Huge VM stun on snapshot merge?

I’ve recently noticed it on some machines that are serving a web server and a MySQL database.
This happens after veeam is done backing up and has to merge the snapshot file. During that time, that could go from 30 seconds to 10 minutes, some of my machines stop responding to ping, giving service and even responding on direct console connection.

My datastores are nfs3, could this have anything to do?

I also got the impression that machines with greater count of disks seem more impacted or maybe it’s just machines with higher IO.
Any clue on what could be happening? Any ideas on how to mitigate this effect?

***EDIT: Initially stated VMFS3 instead of NFS3

  1. High I/O and lots of changes between the snapshot and the merge can be a cause of this. You can help by giving the db disks dedicated PVSCSI controllers. I’m not sure if migrating your VMFS version would help as well, but I can’t imagine that it would be anything but good. Best bet would be to set the db disks to independent persistent, and use native Veeam MySQL backups.

  2. Make sure you’re on the latest version of Veeam and ESXi (check for compatibility for apps).

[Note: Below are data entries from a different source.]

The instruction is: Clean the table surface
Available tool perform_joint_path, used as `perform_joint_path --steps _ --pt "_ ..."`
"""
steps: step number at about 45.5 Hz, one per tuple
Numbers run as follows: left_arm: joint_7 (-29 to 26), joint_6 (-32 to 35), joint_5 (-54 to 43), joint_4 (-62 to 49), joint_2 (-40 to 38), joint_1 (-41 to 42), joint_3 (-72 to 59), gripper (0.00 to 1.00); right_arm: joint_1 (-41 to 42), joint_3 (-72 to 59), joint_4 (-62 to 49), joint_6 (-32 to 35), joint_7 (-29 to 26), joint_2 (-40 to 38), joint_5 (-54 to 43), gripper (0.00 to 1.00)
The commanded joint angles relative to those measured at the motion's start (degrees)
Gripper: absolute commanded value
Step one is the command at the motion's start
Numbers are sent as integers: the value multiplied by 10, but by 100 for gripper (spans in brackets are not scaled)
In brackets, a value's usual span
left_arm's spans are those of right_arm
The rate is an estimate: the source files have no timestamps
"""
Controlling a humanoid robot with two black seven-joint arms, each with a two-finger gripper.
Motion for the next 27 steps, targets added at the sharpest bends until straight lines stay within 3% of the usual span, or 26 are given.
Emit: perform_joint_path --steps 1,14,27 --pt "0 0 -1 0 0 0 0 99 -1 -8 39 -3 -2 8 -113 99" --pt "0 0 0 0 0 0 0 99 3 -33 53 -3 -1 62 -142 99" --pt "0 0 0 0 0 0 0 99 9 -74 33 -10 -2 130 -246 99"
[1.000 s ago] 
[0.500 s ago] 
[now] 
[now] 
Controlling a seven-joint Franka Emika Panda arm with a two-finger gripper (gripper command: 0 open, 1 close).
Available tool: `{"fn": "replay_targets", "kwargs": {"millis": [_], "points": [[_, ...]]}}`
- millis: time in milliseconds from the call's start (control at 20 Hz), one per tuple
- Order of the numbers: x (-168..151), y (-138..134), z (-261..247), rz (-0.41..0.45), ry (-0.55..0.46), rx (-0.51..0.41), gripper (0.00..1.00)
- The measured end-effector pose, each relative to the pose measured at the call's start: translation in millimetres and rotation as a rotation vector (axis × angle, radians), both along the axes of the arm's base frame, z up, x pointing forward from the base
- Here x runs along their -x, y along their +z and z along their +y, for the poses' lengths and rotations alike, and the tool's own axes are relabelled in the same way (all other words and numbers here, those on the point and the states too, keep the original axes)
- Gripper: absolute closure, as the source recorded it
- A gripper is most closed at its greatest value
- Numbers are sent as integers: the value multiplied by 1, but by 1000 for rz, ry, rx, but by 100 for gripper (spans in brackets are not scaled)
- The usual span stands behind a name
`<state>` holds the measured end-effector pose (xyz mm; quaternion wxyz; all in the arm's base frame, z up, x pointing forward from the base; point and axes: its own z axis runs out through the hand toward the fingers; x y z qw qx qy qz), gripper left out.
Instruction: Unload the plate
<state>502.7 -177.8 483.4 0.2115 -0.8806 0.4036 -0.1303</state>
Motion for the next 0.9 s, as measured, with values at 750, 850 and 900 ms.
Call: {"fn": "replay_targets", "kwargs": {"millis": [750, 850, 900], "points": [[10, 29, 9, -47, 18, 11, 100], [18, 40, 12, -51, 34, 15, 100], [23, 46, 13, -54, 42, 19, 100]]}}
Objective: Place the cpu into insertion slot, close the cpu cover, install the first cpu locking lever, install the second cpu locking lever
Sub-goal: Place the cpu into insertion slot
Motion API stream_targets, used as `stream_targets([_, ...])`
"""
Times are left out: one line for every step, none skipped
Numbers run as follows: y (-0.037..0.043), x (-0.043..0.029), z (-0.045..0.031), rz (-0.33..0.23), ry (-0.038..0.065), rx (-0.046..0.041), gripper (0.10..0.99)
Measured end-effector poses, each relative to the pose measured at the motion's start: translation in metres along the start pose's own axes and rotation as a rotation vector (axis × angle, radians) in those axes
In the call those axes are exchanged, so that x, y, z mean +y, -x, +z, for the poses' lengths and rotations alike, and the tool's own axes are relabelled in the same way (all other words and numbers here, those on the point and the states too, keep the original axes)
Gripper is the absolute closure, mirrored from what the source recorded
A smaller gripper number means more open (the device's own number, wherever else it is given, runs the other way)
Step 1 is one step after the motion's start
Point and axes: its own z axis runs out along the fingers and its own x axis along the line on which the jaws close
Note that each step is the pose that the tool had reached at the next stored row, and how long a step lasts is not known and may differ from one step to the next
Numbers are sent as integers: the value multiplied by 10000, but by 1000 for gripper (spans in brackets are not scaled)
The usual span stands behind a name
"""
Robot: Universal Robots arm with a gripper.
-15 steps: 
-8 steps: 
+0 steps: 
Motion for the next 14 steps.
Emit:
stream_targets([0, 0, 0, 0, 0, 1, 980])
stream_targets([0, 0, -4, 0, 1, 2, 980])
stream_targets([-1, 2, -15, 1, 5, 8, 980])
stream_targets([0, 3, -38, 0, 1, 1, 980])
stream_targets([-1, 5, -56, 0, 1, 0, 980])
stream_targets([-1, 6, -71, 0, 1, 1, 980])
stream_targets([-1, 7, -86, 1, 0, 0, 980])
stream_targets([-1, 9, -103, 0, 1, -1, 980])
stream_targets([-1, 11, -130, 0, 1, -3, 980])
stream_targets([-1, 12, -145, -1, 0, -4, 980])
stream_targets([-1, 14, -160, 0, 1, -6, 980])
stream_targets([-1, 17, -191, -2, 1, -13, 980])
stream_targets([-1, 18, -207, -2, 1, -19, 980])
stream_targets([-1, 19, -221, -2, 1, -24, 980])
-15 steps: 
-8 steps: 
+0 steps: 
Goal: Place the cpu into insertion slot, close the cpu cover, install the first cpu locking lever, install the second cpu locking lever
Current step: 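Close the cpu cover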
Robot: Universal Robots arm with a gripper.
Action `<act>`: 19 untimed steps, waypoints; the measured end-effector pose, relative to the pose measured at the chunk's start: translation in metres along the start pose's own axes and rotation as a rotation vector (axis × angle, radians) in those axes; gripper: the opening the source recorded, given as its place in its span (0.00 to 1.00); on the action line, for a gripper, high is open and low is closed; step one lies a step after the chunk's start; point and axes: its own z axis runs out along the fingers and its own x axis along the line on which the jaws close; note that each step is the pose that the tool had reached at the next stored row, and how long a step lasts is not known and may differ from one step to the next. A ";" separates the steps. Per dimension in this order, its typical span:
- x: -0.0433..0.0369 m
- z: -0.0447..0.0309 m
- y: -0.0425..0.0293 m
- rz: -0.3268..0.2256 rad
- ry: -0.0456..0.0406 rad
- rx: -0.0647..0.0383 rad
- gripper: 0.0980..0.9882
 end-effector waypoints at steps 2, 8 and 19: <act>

    Mentioned below about migrating machines to the latest Datastore.

    I’ve seen a setting the job as incremental and changing the timings around help short term

    And then it usually comes down to disk IO as mentioned previously, unless there isn’t some misconfg in VMWare/Veeam. If you’re sitting on some old SAN you’re going to hit issues with the modern workload. There be some specific storage tweaks you can do depending on the platform.

  3. I think this is expected. There are a lot of factors that could be involved. Server utilization at the time of clean up, disk array, etc.



    The only way I’ve been able to get around this is to try and schedule backups at a less busy time to try and not impact the applications.